Though ServerPilot focuses more on ongoing server management (e.g. updates, control panel, monitoring, support) for DigitalOcean servers rather than one-click installers, there is now a one-click WordPress installer.
I like Bitnami and I am a big fan. However, when deploying Jboss, Glassfish and Tomcat application servers from Bitnami onto AWS, I have found that you need to configure the application server specs based on the specs of your host EC2 -- I ended up creating custom images for each type of EC2 in my inventory for these application servers.

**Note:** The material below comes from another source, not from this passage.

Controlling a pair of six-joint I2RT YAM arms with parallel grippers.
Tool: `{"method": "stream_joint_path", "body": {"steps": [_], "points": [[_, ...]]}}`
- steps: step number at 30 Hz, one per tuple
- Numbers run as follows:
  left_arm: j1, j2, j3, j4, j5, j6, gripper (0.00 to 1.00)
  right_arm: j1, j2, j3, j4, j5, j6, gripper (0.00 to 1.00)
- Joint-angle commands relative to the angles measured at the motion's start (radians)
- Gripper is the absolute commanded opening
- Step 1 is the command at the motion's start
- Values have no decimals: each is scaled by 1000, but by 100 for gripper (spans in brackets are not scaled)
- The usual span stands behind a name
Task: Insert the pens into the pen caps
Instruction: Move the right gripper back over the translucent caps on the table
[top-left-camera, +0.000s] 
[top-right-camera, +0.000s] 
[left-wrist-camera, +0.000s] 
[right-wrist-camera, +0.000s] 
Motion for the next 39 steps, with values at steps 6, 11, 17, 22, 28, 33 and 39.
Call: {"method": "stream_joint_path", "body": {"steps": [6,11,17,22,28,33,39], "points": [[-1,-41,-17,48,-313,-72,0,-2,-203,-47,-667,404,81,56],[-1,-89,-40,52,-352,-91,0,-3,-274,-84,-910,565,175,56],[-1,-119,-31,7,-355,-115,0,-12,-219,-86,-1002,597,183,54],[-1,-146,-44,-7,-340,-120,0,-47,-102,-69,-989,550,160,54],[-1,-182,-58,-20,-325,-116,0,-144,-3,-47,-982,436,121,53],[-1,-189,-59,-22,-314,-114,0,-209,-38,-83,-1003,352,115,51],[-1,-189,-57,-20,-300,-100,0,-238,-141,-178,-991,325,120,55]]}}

Our images do change some configuration options based on the type of instance that we detect on boot. It would be great if you could get in touch with us at hello@bitnami.com and let us know the details of what you had to configure manually, so that we can improve this.
Slightly OT but I'm curious: do you like jboss and glassfish? I've used both pretty extensively, and am not a big fan of either one. Could have been user error though, not application error.
Like may be too strong a word to use. But if you are doing EJB and MDBs, then they both are the only options , unless you go the weblogic/websphere route. I would not touch either with a 20 foot pole for a non-ejb application with no session replication requirements.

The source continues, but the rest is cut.